• _Your goal_:
Go through the records below and show every line with the string "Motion".
Start of Given records
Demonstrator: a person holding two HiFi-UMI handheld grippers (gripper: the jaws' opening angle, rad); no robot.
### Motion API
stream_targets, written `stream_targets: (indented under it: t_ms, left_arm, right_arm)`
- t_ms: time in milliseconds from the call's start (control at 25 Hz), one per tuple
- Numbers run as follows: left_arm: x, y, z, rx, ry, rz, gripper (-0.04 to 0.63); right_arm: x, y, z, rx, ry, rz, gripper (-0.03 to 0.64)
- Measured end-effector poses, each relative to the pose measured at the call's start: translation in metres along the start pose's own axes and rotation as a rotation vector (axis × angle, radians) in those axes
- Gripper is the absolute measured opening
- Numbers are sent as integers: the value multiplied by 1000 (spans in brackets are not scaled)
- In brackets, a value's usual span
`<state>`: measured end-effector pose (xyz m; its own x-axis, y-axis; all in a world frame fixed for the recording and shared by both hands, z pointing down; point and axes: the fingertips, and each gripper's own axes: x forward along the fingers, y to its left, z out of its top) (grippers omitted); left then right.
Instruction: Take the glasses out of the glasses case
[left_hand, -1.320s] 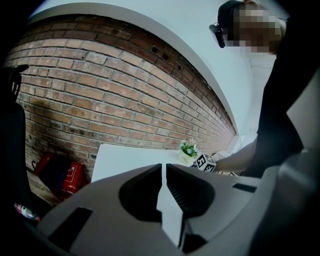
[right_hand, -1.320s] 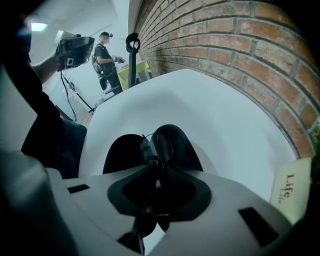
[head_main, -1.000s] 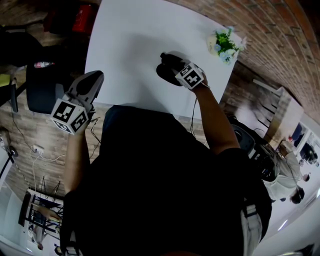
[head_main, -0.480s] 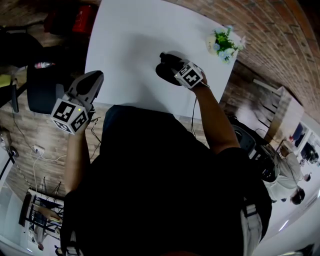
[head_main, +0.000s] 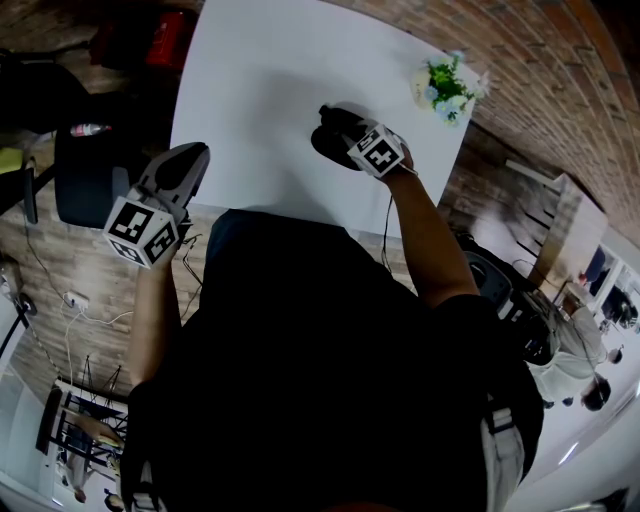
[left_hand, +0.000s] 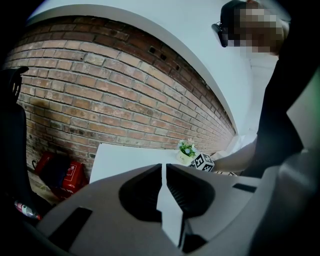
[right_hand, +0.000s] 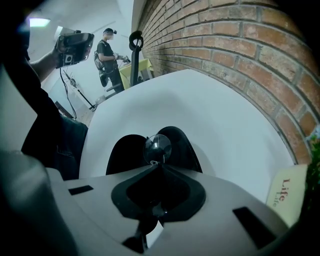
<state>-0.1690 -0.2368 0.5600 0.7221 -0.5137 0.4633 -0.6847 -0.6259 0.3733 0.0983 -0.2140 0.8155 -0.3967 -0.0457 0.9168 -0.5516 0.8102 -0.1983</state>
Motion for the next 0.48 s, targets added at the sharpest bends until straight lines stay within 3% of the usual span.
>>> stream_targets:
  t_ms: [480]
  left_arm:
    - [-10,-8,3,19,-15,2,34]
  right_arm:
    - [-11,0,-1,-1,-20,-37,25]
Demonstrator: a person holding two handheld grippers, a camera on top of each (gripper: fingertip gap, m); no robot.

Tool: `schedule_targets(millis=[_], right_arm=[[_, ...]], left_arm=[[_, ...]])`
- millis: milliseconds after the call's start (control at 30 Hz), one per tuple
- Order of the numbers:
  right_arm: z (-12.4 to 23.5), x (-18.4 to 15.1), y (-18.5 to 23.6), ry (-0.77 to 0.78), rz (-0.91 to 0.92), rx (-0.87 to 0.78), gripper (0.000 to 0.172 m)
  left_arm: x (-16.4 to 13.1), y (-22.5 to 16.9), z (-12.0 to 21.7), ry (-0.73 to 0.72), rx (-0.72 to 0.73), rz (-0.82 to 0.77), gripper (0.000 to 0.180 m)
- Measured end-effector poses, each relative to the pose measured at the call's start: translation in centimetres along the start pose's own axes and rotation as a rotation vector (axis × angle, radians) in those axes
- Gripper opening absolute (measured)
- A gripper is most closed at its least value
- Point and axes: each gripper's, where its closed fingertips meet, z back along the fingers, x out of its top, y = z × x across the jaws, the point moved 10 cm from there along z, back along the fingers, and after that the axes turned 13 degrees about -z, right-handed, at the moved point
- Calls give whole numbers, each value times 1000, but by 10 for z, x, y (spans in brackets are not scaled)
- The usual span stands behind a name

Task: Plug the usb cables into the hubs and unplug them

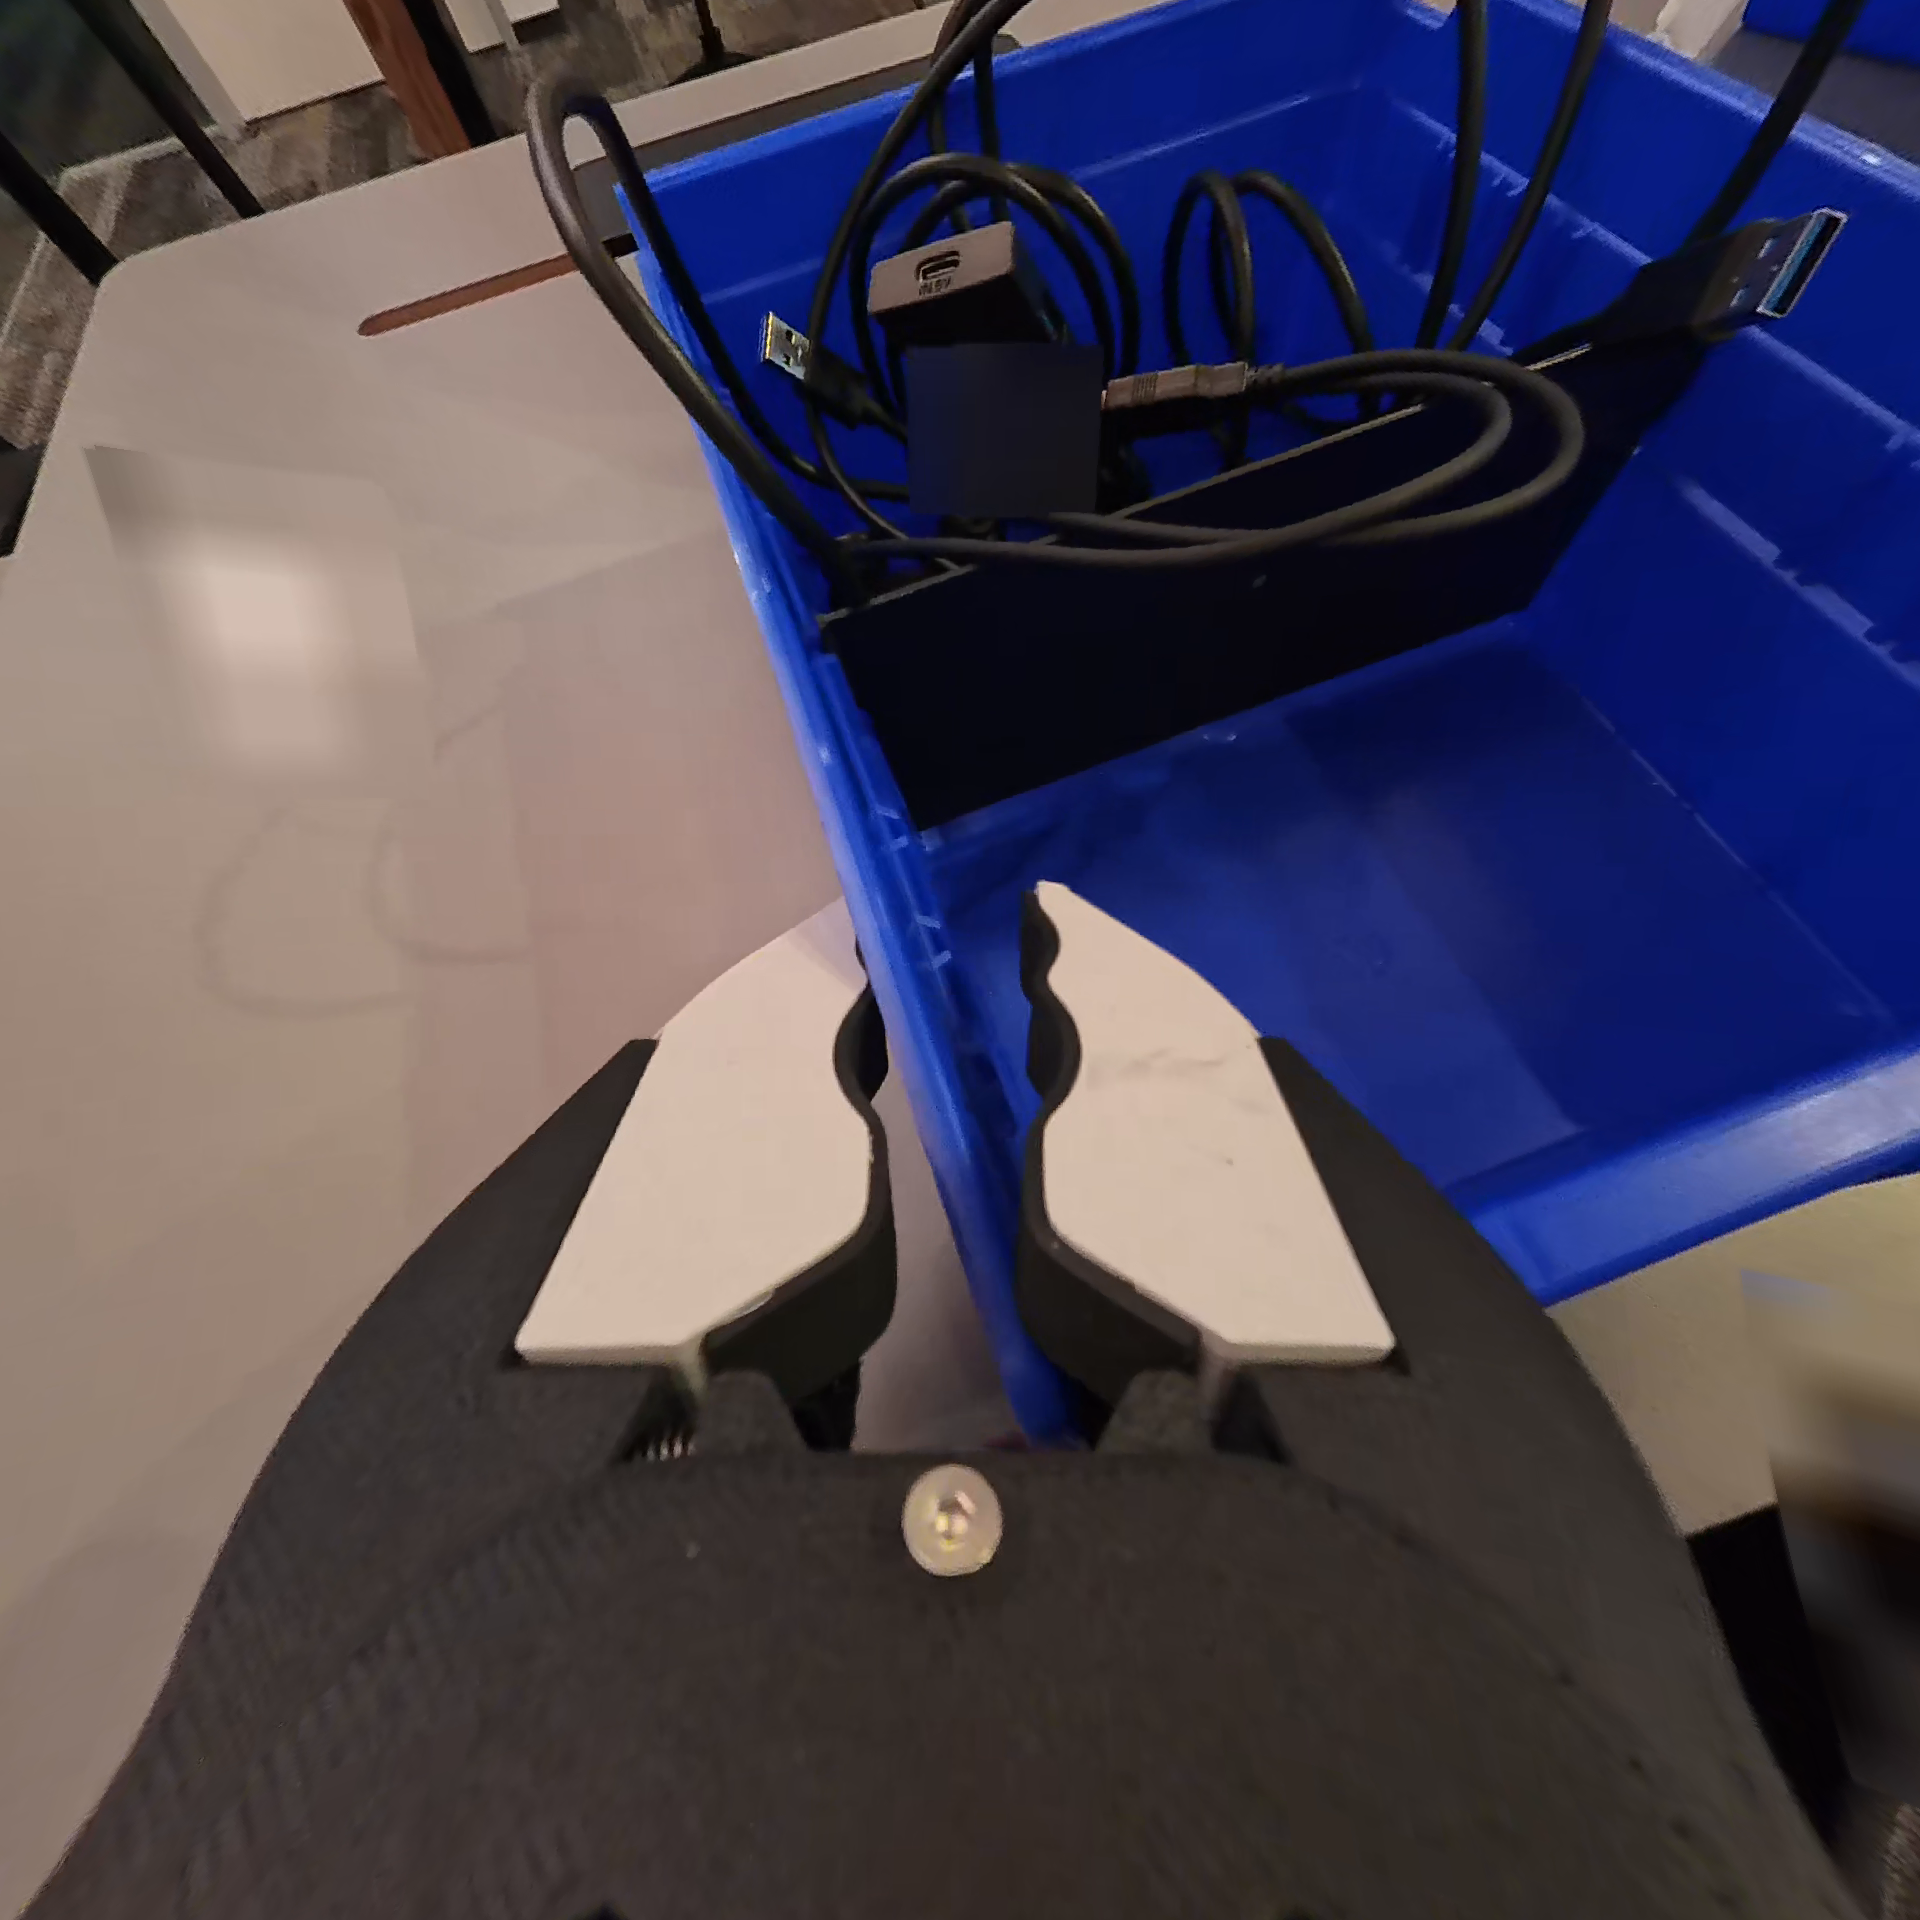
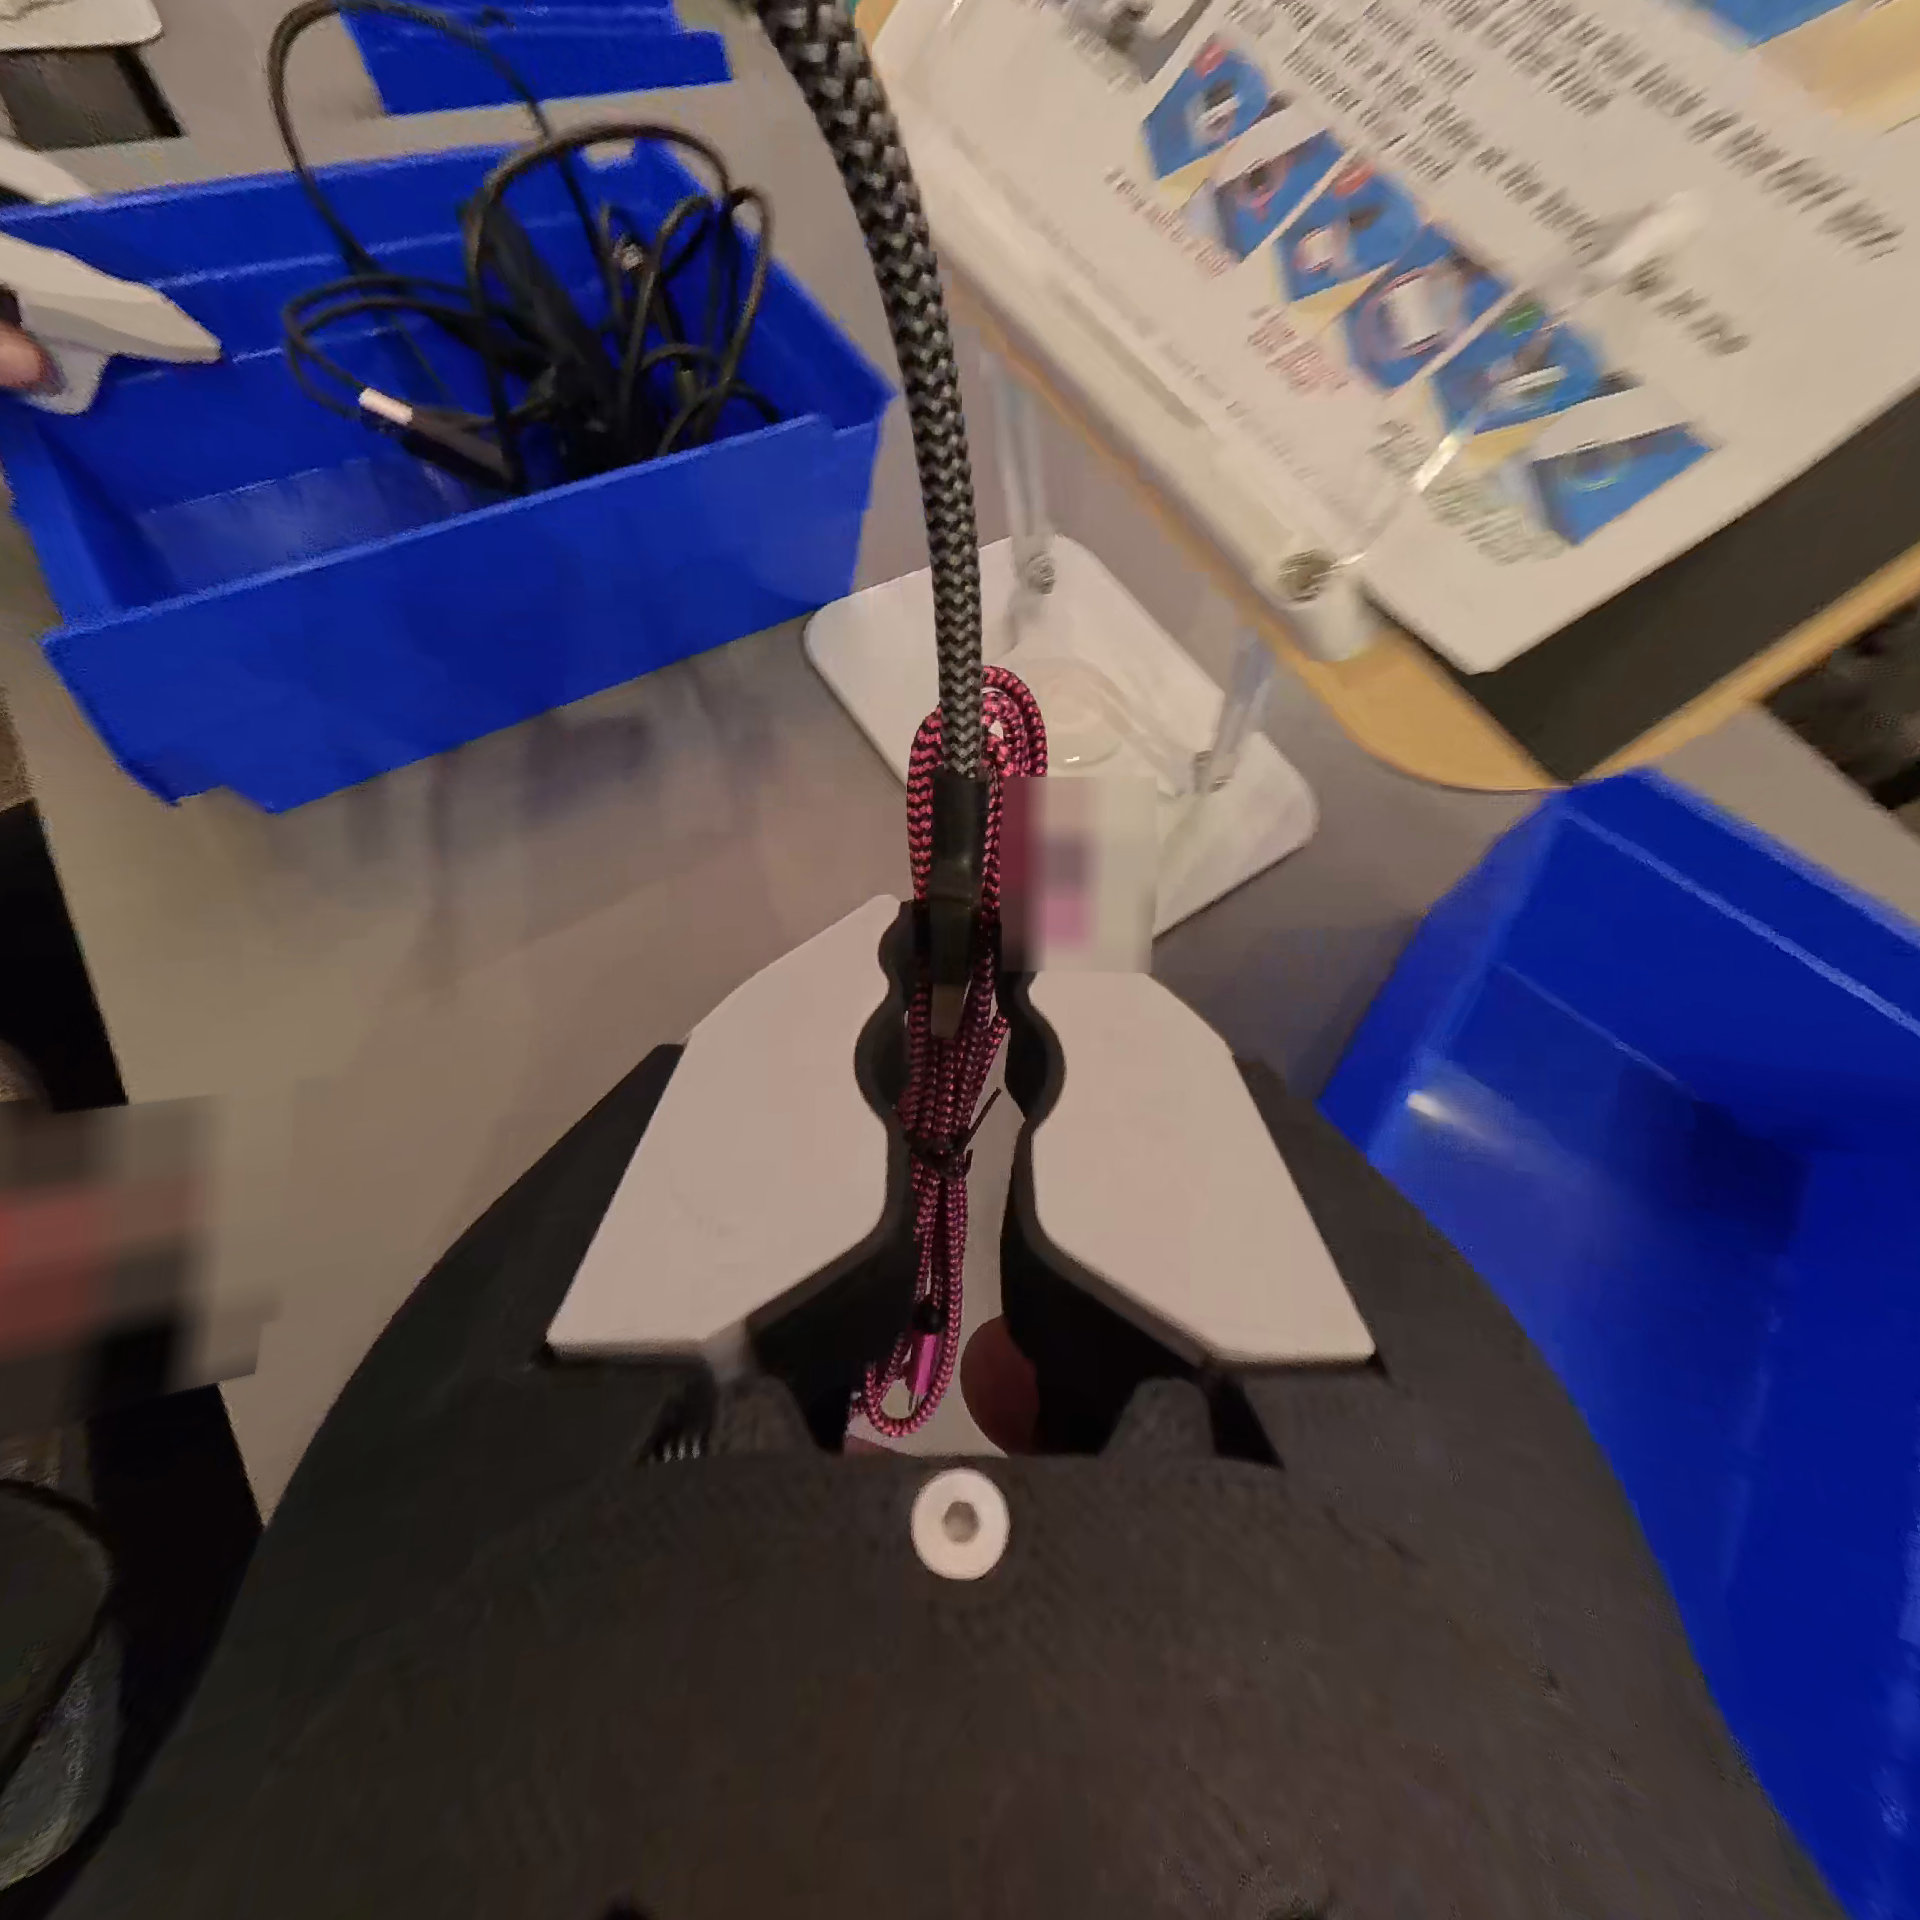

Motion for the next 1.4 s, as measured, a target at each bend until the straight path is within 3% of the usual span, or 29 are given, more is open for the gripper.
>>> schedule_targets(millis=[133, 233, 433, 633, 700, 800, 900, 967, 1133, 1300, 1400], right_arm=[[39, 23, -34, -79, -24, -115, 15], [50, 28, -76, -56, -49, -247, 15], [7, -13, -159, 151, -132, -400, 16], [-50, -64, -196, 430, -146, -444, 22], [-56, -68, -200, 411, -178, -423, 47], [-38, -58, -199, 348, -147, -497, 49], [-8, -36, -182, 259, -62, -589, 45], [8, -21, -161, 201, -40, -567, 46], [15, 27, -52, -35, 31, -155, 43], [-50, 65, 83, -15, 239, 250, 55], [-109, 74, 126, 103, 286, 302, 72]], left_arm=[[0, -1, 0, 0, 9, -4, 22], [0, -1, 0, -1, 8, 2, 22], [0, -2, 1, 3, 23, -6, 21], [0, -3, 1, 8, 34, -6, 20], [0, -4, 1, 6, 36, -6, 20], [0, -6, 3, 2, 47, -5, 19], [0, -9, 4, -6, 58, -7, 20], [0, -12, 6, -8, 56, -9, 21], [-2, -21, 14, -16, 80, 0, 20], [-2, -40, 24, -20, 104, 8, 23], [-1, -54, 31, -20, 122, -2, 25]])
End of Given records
• _Answer to this exercise_:
### Motion API
Motion for the next 0.48 s, targets added at the sharpest bends until straight lines stay within 3% of the usual span.
Motion for the next 1.4 s, as measured, a target at each bend until the straight path is within 3% of the usual span, or 29 are given, more is open for the gripper.

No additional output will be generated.